Güney Kıbrıs Rum Yönetimi’nin takvim ve zamandan kaçan bir tutum sergilediğini söyleyen Davutoğlu, 1 Temmuz’a kadar vakti olduğunu hatırlattı. Davutoğlu, “Güçlü bir irade sergilenirse, Sayın Ban Ki-moon, Sayın Downer’ın çabalarıyla uluslar arası bir konferans tertip edilir ve Kıbrıs sorunu çözülür. En güzel senaryo birleşmiş bir Kıbrıs’ın birlikte dönem başkanlığını almasıdır. Bu olamayacaksa, tanımadığımız ülkeyi dönem başkanı olarak ele almayız” dedi.

Türkiye’nin fasılları açmasıyla ilgili olarak Fransız meslektaşıyla görüşmesinde somut bir adım atılıp atılamayacağı konusundaki soruya Westerwelle, Türkiye ile AB arasındaki bir yakınlaşmanın her iki tarafında çıkarına olduğunu söyledi.

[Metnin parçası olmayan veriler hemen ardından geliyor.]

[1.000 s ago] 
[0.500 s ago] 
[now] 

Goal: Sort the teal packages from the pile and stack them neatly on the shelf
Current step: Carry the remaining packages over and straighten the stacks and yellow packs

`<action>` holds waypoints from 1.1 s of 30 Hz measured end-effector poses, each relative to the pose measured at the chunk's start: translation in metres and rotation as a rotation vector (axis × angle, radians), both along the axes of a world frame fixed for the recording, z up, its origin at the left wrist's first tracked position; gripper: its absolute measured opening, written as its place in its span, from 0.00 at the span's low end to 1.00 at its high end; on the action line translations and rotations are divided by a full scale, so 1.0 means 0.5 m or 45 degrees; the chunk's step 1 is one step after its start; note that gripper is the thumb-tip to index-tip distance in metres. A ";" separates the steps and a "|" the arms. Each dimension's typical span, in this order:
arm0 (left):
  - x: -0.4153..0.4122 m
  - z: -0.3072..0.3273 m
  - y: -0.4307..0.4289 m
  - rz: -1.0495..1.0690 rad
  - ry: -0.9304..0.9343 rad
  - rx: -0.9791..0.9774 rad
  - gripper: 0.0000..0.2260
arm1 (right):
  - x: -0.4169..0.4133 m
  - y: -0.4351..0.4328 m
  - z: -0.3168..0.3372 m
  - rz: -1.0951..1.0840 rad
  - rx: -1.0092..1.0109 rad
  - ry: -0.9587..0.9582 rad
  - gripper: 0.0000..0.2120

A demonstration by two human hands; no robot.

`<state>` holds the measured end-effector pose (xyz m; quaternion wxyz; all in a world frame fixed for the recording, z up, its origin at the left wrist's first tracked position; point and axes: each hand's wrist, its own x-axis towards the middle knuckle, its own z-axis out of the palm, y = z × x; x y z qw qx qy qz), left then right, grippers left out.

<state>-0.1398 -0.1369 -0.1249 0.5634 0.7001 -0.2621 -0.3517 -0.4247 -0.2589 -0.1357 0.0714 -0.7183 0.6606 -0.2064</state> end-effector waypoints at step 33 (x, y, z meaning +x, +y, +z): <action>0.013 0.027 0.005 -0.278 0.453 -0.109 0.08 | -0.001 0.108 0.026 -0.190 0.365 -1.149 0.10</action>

Westerwelle, Avrupa’nın büyümesini hızlandırmak istiyorsa, önemli büyüme merkezleriyle yakın ilişkiler halinde olmaları gerektiğini ifade etti. Westerwelle, “İki tarafında çok önemli çıkarı var. Kıbrıs konusunun uzlaşmaya dayalı olarak çözülmesini istiyoruz ve bu konuda Kıbrıs’ın dönem başkanlığı sırasında müzakerelerin, görüşmelerin olmasını arzu ediyoruz. Bazı fasıllar konusunda olayın özü ve konularda birbirimize yaklaştık. Siyasi nedenlerden dolayı bu fasıllar sonlandırılamıyor ve yeni fasıllara geçilemiyor” diye konuştu.

Avrupa’daki ekonomik krizle birlikte artan ırkçılığın söz konusu olduğunu hatırlatan gazeteci, Türkiye- AB ilişkileri için tehdit görüp görmediği yönündeki soruya Westerwelle, Almanya’nın utanç duyduğunu belirtti. Westerwelle, “Almanya’da Nazilere yer yok. Aşırdı sağ, hoşgörüsüz fikirlere yer yoktur. Şiddete Almanya’da yer yoktur. Aşırı sağcılığa ve şiddetin her türlüsüne karşı yabancılara veya yabancı kökenli Almanlara karşı yöneltilen şiddetlere bütün gücümüzle mücadele edeceğiz” dedi.

Davutoğlu, ekonomik krizle birlikte bazı sosyal ve politik aşırılıklara zemin olabileceğini gösterdiğini söyleyerek, Norveç’teki ve Almanya’daki cinayetleri örnek gösterdi. Davutoğlu, “Yunanistan seçimlerinde ırkçı bir partinin yüzde 7 civarında oy alması da ekonomik krizin olduğu ortamlarda bu potansiyelin yüksek olduğunu gösterir. Önümüzdeki dönemde Avrupa Birliği idealinin ortak Avrupa Birliği fikrinin önündeki en büyük tehditlerden birisi böylesine ırkçı eğilimlerin artmasıdır. Hepimizin el ele, birlikte bu tür aşırılıklara karşı mücadele etmemiz gerekiyor” ifadelerini kullandı.